Key words: evolution, gene regulation, Markov model, transcription factor binding sites, waiting times

1. Introduction

While the evolution of coding DNA sequences has been intensively studied during the last years and plenty of models have been derived to characterize their evolutionary dynamics (Kreitman and Comeron, 1999), the evolution and structure of regulatory DNA sequences still remain poorly understood. One reason for this is that the organization of promoters is much less understood. Promoters are typically located upstream of the gene they regulate. They contain binding sites for regulatory proteins such as transcription factors (TFs). The binding of a TF to a binding sites enables other factors to bind and finally leads to the recruitment (transcriptional activation) or blocking (transcriptional repression) of the RNA polymerase which is responsible for transcribing the corresponding gene (Wray et al., 2003). TF binding sites are short stretches of DNA. They are distributed sparsely and unevenly and they may overlap partially but sometimes the spacing between two binding sites may be tens of kilobases (kb) as stated by Wray et al. (2003). So the length and composition of a promoter can vary considerably.

Due to these complications, developing a probabilistic model for promoter sequences and describing the evolutionary dynamics of regulatory regions remains a challenge. However, there is growing body of experimental evidence that promoter regions are highly dynamic and that significant changes in gene regulation can occur on a microevolutionary time scale. For example, using ChIP-chip technology, Odom et al. (2007) inferred the binding sites of four tissue-specific TFs in human and mouse liver cells and found that despite the conserved function and motif of these TFs, 41–89% of the binding events are species specific. Taylor et al. (2006) investigated the evolutionary trends of mammalian promoters using large sets of experimentally supported transcription start sites and concluded that the evolution within mammalian promoters has been relatively rapid within approximately the last 25 Myrs.

In order to give a probabilistic explanation for the speed of cis-regulatory evolution, we address the following two questions: (1) How long does it take until a given TF binding site appears at random due to the evolutionary process of single nucleotide mutations? (2) How does the composition of a TF binding site affect this waiting time?

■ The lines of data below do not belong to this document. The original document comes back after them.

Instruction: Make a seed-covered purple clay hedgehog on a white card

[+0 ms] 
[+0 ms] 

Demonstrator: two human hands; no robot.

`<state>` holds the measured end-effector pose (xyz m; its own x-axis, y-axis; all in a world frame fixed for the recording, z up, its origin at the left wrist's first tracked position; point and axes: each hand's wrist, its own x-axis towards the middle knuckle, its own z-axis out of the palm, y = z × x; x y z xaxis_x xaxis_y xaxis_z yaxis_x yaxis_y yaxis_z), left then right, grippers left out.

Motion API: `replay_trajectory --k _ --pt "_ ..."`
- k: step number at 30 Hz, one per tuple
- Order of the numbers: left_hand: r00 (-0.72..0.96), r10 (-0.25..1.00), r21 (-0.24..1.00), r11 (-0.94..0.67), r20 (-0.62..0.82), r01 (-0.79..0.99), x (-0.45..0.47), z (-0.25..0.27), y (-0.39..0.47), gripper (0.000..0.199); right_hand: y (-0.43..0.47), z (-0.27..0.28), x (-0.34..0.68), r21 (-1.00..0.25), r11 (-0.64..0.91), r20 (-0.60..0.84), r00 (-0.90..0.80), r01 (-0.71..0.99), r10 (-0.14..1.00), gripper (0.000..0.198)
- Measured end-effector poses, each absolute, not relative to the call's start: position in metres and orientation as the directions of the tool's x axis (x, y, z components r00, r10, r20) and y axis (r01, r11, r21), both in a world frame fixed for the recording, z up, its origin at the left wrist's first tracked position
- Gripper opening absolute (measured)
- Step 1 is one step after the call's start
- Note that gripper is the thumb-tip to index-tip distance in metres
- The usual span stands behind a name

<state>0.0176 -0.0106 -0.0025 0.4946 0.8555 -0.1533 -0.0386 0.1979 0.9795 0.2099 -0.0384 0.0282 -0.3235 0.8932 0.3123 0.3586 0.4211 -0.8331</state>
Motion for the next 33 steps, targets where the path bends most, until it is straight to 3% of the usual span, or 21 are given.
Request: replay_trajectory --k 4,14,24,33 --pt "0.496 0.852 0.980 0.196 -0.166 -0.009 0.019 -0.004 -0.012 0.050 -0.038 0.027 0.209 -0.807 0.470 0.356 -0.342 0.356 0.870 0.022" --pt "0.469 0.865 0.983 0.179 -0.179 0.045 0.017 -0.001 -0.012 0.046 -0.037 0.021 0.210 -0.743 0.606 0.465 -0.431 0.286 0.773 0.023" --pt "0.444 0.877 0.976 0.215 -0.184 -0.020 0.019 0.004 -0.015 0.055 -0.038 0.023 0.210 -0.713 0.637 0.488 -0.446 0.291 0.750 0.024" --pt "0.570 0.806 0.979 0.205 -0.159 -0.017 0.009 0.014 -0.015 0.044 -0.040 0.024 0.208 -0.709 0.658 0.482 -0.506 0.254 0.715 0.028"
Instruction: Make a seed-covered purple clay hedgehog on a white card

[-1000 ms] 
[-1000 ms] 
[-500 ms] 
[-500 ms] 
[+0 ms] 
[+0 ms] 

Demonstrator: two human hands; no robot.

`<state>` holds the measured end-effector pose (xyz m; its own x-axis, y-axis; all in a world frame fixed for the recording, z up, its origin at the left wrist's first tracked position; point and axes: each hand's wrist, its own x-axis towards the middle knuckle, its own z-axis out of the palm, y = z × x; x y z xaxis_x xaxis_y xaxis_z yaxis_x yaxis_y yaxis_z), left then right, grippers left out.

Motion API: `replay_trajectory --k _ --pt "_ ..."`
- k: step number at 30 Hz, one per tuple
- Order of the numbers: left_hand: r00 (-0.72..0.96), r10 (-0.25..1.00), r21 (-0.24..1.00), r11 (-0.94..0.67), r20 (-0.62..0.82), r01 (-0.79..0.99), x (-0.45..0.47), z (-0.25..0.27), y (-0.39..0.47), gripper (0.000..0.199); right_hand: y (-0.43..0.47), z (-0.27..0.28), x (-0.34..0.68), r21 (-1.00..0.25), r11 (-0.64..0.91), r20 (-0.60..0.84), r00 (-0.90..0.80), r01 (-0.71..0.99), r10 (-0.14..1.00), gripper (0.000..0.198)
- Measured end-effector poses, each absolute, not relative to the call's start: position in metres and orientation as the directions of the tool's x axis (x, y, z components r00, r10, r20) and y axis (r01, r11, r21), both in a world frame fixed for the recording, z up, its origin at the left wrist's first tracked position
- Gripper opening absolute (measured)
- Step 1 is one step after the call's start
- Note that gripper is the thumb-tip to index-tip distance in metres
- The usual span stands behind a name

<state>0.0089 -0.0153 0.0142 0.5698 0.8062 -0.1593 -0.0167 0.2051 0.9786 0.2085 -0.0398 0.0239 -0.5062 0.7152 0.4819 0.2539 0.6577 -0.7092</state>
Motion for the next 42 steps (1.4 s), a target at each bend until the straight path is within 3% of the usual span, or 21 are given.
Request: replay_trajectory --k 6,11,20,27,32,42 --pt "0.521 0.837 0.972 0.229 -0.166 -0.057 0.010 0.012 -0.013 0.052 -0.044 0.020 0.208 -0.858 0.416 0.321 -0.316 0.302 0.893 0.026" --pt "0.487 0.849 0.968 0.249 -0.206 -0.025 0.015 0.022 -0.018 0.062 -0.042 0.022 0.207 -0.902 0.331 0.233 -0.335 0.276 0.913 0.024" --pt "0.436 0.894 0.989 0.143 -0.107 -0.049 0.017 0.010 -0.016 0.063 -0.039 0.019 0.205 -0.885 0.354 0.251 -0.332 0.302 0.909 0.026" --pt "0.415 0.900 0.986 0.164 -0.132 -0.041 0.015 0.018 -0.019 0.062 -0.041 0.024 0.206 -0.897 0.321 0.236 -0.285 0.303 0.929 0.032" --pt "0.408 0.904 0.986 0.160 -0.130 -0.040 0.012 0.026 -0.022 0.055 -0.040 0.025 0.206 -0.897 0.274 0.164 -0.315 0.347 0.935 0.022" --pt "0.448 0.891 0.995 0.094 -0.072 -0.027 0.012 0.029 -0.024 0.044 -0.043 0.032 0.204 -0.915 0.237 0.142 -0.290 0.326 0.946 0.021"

Stone and Wray (2001) tried to answer the first question by simulating the evolution of a promoter region of length 2,000 bp assuming a mutation rate of 10−9 per nucleotide per generation. After having estimated the waiting time for a 6-mer to emerge in a given promoter sequence, they divide this number by 106 · 2 (=effective population size times two DNA strands) yielding that on average it takes 6,000 years until a 6-mer appears in a promoter sequence of at least one individual in a human population. Their approach of simply dividing by the number of individuals has been critized by MacArthur and Brookfield (2004) and by Durrett and Schmidt (2007), especially because with this, Stone and Wray (2001) implicitly assume that the DNA sequences in a population evolve independently from each other. But indeed, two randomly chosen individuals differ only in 0.1% of their DNA as stated in Durrett and Schmidt (2007). Durrett and Schmidt (2007) tackeld the problem by using a proper population genetics model (the Moran model) and (Poisson) approximated the expected waiting time until a word of fixed length 6 or 8 appears in a promoter region of length 1000 bp in at least one individual in a population of effective size 104. Assuming a mutation rate of 10−8, Durrett and Schmidt (2007) computed that the expected waiting time for words of length 6 is 100,000 years and 375,000 years for words of length 8 given that there is a 7 out of 8 letter match in the population consensus sequence.

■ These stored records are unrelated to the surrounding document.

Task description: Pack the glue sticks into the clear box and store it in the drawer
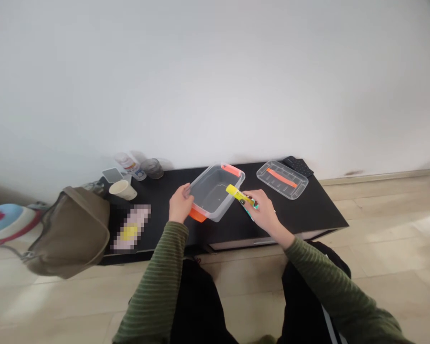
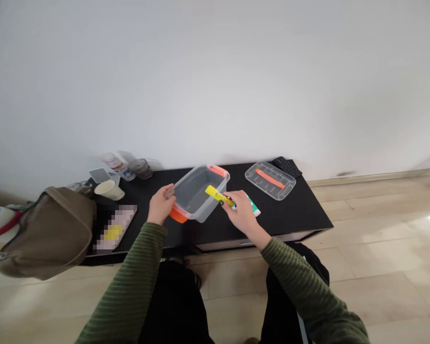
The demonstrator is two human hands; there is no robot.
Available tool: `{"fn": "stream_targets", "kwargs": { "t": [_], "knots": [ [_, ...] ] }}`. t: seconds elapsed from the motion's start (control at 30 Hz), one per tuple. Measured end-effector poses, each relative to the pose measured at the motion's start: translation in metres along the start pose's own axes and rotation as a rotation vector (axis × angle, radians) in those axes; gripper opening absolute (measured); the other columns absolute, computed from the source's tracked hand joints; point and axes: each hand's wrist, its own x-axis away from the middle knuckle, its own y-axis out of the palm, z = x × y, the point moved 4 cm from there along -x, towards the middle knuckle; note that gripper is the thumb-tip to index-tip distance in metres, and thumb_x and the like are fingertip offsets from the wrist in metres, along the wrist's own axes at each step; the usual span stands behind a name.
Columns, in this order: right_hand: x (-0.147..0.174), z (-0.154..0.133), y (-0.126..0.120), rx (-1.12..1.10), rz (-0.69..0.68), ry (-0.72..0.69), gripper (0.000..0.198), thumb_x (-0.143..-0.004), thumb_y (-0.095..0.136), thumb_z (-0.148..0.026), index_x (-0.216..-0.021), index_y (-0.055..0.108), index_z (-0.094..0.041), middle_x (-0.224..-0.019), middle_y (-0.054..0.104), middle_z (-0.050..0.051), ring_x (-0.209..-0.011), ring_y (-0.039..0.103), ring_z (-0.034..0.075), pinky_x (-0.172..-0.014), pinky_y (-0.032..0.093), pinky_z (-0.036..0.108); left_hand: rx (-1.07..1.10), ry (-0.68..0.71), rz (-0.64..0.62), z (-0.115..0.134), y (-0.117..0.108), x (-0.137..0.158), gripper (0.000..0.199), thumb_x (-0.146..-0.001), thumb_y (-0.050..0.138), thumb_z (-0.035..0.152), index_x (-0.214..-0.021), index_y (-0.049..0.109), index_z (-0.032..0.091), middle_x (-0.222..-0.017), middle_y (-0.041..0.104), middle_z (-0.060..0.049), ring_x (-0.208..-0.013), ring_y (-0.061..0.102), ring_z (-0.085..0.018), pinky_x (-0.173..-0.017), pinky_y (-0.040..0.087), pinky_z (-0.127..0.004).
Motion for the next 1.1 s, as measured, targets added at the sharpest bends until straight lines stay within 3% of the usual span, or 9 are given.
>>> {"fn": "stream_targets", "kwargs": {
  "t": [0.13,0.23,0.4,0.53,0.67,0.93,1.0,1.1],
  "knots": [
    [-0.012,-0.028,0.022,0.096,-0.033,-0.051,0.026,-0.091,0.056,-0.028,-0.113,0.069,-0.019,-0.102,0.068,0.009,-0.094,0.061,0.021,-0.083,0.048,0.034,-0.012,0.030,0.082,-0.001,-0.013,0.028,0.052,-0.076,0.057,0.010,-0.127,0.065,0.015,-0.124,0.070,-0.011,-0.115,0.066,-0.026,-0.105,0.049,-0.039],
    [-0.018,-0.049,0.053,0.344,-0.213,-0.075,0.025,-0.092,0.056,-0.030,-0.107,0.072,-0.018,-0.096,0.068,0.009,-0.096,0.061,0.023,-0.086,0.045,0.036,0.004,0.024,0.134,-0.004,-0.021,0.047,0.054,-0.076,0.058,0.012,-0.130,0.062,0.015,-0.131,0.067,-0.012,-0.120,0.063,-0.027,-0.108,0.047,-0.040],
    [-0.025,-0.081,0.103,0.671,-0.525,-0.092,0.029,-0.092,0.054,-0.034,-0.099,0.074,-0.013,-0.103,0.071,0.016,-0.103,0.064,0.028,-0.090,0.045,0.041,0.096,-0.007,0.112,-0.017,-0.019,0.067,0.056,-0.077,0.057,0.012,-0.132,0.059,0.017,-0.133,0.065,-0.011,-0.124,0.061,-0.027,-0.110,0.046,-0.040],
    [-0.031,-0.089,0.133,0.723,-0.802,-0.015,0.025,-0.083,0.065,-0.029,-0.100,0.076,-0.014,-0.106,0.073,0.018,-0.097,0.070,0.029,-0.080,0.052,0.038,0.200,-0.023,0.107,-0.033,-0.014,0.074,0.056,-0.078,0.056,0.014,-0.134,0.056,0.018,-0.136,0.062,-0.011,-0.127,0.059,-0.026,-0.112,0.044,-0.042],
    [-0.033,-0.083,0.147,0.722,-0.915,0.018,0.028,-0.079,0.069,-0.024,-0.105,0.075,-0.015,-0.109,0.074,0.019,-0.099,0.071,0.031,-0.078,0.055,0.038,0.277,-0.023,0.064,-0.041,-0.011,0.076,0.060,-0.076,0.059,0.013,-0.136,0.053,0.020,-0.139,0.059,-0.012,-0.129,0.057,-0.026,-0.113,0.042,-0.042],
    [-0.026,-0.068,0.148,0.754,-1.012,0.028,0.024,-0.083,0.067,-0.016,-0.105,0.075,-0.014,-0.110,0.073,0.021,-0.104,0.071,0.032,-0.080,0.057,0.042,0.416,-0.029,-0.007,-0.033,0.001,0.076,0.061,-0.076,0.054,0.007,-0.136,0.050,0.016,-0.142,0.055,-0.016,-0.129,0.058,-0.026,-0.111,0.045,-0.043],
    [-0.025,-0.070,0.143,0.740,-0.937,0.009,0.020,-0.085,0.064,-0.015,-0.102,0.075,-0.014,-0.104,0.074,0.020,-0.100,0.072,0.031,-0.079,0.056,0.040,0.423,-0.024,-0.007,-0.032,0.003,0.075,0.060,-0.076,0.054,0.008,-0.135,0.050,0.016,-0.142,0.055,-0.016,-0.130,0.058,-0.027,-0.111,0.045,-0.043],
    [-0.024,-0.071,0.121,0.638,-0.652,-0.091,0.021,-0.092,0.055,-0.016,-0.102,0.074,-0.018,-0.098,0.076,0.014,-0.097,0.071,0.025,-0.079,0.054,0.034,0.408,-0.004,0.004,-0.033,0.004,0.076,0.058,-0.076,0.054,0.008,-0.134,0.052,0.017,-0.141,0.057,-0.015,-0.129,0.058,-0.027,-0.113,0.043,-0.044]
  ]
}}
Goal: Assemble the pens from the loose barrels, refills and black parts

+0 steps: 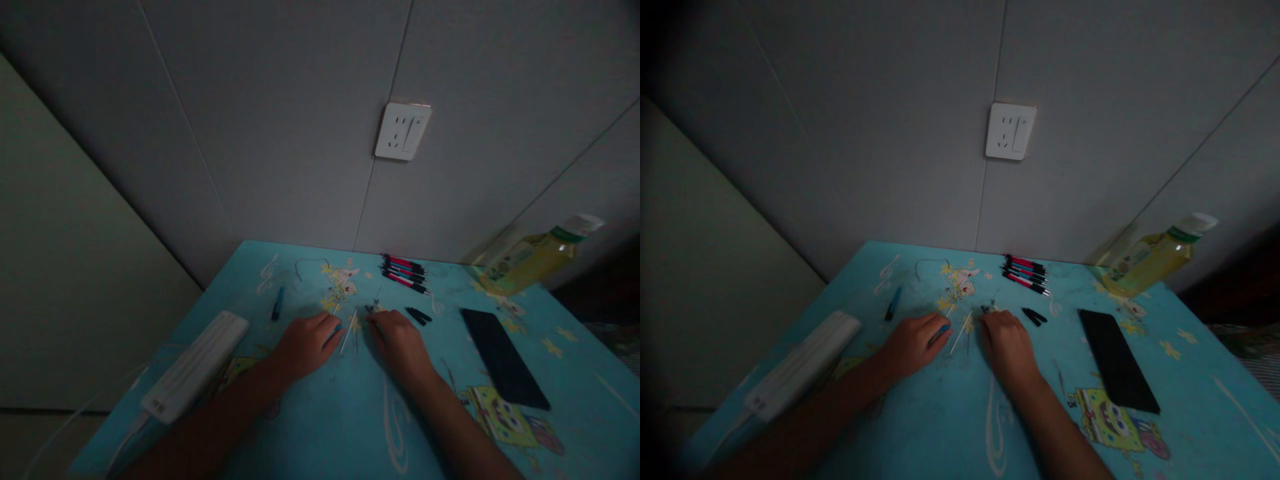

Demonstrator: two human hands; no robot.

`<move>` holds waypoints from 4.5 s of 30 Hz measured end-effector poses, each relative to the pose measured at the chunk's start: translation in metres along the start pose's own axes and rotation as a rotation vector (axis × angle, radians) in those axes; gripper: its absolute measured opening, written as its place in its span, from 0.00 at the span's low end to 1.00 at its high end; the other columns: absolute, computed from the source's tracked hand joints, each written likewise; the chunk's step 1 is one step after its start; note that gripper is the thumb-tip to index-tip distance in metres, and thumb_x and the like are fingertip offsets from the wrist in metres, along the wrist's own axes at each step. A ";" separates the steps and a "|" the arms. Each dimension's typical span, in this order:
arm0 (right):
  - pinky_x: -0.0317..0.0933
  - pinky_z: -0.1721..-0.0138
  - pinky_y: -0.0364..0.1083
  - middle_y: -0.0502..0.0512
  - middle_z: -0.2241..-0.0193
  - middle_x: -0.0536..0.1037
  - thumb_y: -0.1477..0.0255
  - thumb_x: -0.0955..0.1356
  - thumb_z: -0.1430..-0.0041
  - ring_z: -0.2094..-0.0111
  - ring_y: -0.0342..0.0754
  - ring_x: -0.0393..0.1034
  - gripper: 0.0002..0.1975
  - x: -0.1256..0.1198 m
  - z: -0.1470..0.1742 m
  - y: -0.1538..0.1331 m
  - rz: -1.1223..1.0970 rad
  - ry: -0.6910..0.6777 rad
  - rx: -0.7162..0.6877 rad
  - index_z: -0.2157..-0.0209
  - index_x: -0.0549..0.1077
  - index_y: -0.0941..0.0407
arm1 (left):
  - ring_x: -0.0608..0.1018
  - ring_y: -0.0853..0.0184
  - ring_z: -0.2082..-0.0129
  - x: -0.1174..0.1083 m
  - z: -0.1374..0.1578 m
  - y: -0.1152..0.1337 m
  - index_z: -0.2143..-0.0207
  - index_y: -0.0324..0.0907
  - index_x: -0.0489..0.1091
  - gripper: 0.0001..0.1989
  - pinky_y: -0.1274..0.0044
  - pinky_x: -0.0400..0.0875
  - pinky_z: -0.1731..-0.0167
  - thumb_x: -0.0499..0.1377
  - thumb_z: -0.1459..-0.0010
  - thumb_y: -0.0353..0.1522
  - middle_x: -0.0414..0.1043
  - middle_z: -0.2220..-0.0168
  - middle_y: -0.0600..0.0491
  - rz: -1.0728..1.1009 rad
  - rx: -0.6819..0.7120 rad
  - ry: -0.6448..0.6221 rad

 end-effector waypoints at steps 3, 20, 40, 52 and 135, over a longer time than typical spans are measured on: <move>0.64 0.56 0.48 0.55 0.61 0.80 0.75 0.65 0.35 0.60 0.52 0.73 0.09 -0.004 0.000 0.007 0.047 0.037 0.051 0.57 0.76 0.54 | 0.77 0.65 0.67 0.001 0.000 0.000 0.61 0.42 0.69 0.12 0.74 0.69 0.66 0.50 0.32 0.37 0.73 0.66 0.51 -0.025 -0.013 -0.017; 0.58 0.60 0.47 0.56 0.65 0.80 0.74 0.63 0.35 0.61 0.52 0.72 0.09 -0.005 0.000 0.021 0.243 -0.001 0.244 0.62 0.77 0.54 | 0.79 0.60 0.68 0.002 -0.004 -0.007 0.63 0.42 0.69 0.08 0.72 0.66 0.69 0.53 0.36 0.36 0.77 0.66 0.50 -0.207 -0.239 -0.184; 0.63 0.56 0.47 0.57 0.64 0.78 0.75 0.65 0.35 0.61 0.50 0.71 0.08 -0.001 -0.001 0.004 -0.023 0.023 0.010 0.59 0.76 0.55 | 0.78 0.61 0.66 0.007 -0.001 -0.011 0.62 0.43 0.68 0.09 0.72 0.67 0.67 0.53 0.35 0.37 0.75 0.65 0.50 -0.217 -0.226 -0.145; 0.62 0.58 0.49 0.55 0.64 0.76 0.71 0.67 0.34 0.61 0.49 0.68 0.07 0.016 0.001 -0.026 -0.022 -0.106 -0.368 0.58 0.77 0.53 | 0.77 0.63 0.67 0.007 -0.002 -0.007 0.60 0.42 0.68 0.10 0.73 0.69 0.65 0.49 0.33 0.36 0.73 0.65 0.50 -0.134 -0.241 -0.099; 0.62 0.59 0.49 0.57 0.67 0.75 0.70 0.62 0.31 0.64 0.51 0.67 0.09 0.006 0.002 -0.018 -0.209 0.006 -0.206 0.62 0.72 0.57 | 0.78 0.67 0.66 0.007 0.000 -0.001 0.53 0.44 0.70 0.13 0.76 0.71 0.64 0.48 0.30 0.37 0.74 0.65 0.51 -0.036 0.053 -0.095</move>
Point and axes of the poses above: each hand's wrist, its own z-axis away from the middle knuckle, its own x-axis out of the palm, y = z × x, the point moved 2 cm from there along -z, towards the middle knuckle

These results are helpful for getting a general idea of how fast TF binding sites can emerge - at least for binding sites of length 6 and 8. However, they rely on the assumption that once a TF binding site is created in one individual, it will confer a substantial benefit and hence, will spread rapidly through the population. But according to population genetics theory (Ewens, 2004) this event only occurs with a small probability: Let us assume for simplicity, that there are only two different individuals A and B in a population of size N where A symbolizes the individual with the new TF binding site appearing only once and B represents the remaining N − 1 individuals without the new TF binding. The fixation probability of A is then given by

graphic file with name M1.gif (1)

where r is the relative fitness of individual A, i.e., the average number of surviving progeny of A compared to B after one generation; see e.g. section 6.3 in Nowak (2006). Setting N = 104 and assuming a relative fitness of 2 (100% selective advantage), the probability that the new TF binding site will get fixed in a population is only 0.5. Even when assuming a very high and unrealistic relative fitness of 10 the fixation probability is just 0.9. Thus, their assumption that a TF binding site once created will spread throughout the population is hard to justify.

In this work, we phrase the question differently. Instead of computing the waiting time until a given TF binding site emerges in a promoter sequence in at least one individual in a population, we are interested in determining the expected waiting time until a given TF binding site gets fixed in a species (assuming that fixation only occurs at the nucleotide/dinucleotide level) - either in one given promoter sequence or in at least one of several promoters, for example, in any or all of the human promoters. As mentioned above, two randomly chosen individuals differ only in 0.1% of their DNA. Therefore, it is reasonable to refer, for example, to the ”human genome.” With this in mind, in our model a DNA sequence should not be interpreted as a sequence of a single individual of a population but as a representative sequence of the considered species. Hence, waiting times relate to appearance in the species instead of appearance in one single individual. Starting with a muliple species alignment for the three species Homo sapiens, Pan troglodytes and Macaca mulatta, we can estimate the evolutionary substitution rates (=fixed mutation rates) for every nucleotide using the Maximum likelihood based tool developed by Arndt and Hwa (2005). As a consequence, for every k-mer, k ranging from 5 to 10, we can (almost) exactly compute its expected waiting time to appear in a species' promoter of a given length in dependence of its composition.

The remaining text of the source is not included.